La France a lancé le vendredi 3 décembre une procédure visant à mettre fin à l’hébergement sur son territoire du site WikiLeaks  par le serveur français OVH, a annoncé le ministère de l’Industrie.

.Le ministre de l’Industrie et de l’Economie numérique Eric Besson a saisi une autorité administrative pour lui demander de lui indiquer les modalités techniques de cette action. Le site WikiLeaks diffuse depuis quelques jours des télégrammes diplomatiques américains secrets ou confidentiels, provoquant une vague de protestations des Etats-Unis.

« La France ne peut héberger des sites internet qui violent ainsi le secret des relations diplomatiques et mettent en danger des personnes protégées par le secret diplomatique », écrit Eric Besson dans un courrier transmis à la presse. « Elle ne peut pas héberger les sites internet qualifiés de criminels et rejetés par d’autres Etats en raison des atteintes qu’ils portent à leurs droits fondamentaux », ajoute le ministre dans cette lettre.
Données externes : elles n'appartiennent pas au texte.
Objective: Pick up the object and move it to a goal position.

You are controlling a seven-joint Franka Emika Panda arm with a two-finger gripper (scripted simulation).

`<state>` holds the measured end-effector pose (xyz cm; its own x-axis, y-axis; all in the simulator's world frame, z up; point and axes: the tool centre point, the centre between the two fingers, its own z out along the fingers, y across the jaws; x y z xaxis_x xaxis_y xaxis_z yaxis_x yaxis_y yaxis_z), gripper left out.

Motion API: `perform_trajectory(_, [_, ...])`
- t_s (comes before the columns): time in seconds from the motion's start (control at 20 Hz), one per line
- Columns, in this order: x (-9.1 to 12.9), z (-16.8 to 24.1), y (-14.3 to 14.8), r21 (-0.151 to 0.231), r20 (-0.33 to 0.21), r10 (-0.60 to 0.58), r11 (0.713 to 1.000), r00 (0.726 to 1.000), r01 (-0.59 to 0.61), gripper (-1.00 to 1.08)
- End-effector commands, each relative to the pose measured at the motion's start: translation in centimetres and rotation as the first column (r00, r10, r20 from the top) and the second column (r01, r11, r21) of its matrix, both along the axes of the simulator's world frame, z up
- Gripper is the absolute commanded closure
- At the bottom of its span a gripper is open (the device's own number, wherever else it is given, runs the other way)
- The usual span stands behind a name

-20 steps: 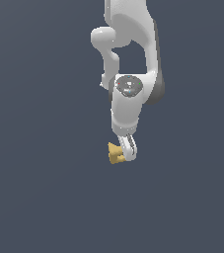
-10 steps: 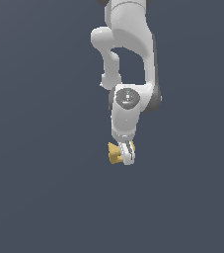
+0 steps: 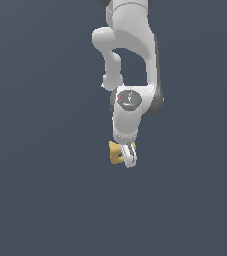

Le courrier est adressé au Conseil général de l’industrie, de l’énergie et des technologies, organe administratif placé sous l’autorité du ministère de l’Economie. Eric Besson souhaite que tous les opérateurs ayant participé à l’hébergement puissent être d’abord « sensibilisés aux conséquences de leurs actes, et dans un deuxième temps placés devant leurs responsabilités ». OVH est un serveur privé, prestataire qui permet de fabriquer des sites, de les héberger et de délivrer des noms de domaine. La mesure française, si elle finalement mise en oeuvre, risque de n’avoir que peu d’effet pratique au moins dans l’immédiat. WikiLeaks, initialement hébergé sur le serveur américain Amazon, voyage sur internet et a annoncé vendredi matin sur Twitter qu’il pouvait être consulté à une nouvelle adresse, http://wikileaks.ch, gérée par un réseau universitaire suisse.

WikiLeaks a passé par ailleurs des accords avec plusieurs grands journaux mondiaux, dont Le Monde en France, qui ont analysé les documents diplomatiques et en fournissent depuis dimanche soir des analyses et des morceaux choisis.

C’est un beau cas d’école pour les Cours européennes et même au-delà puisque se situant au cœur de la gouvernance européenne. Interrogé le vendredi 3 décembre, le Porte Parole de la Commission (et plus particulièrement de Neelie Kroes commissaire en charge de la stratégie numérique)a souhaité avoir plus d’informations et se renseigner plus complètement avant de formuler un quelconque commentaire.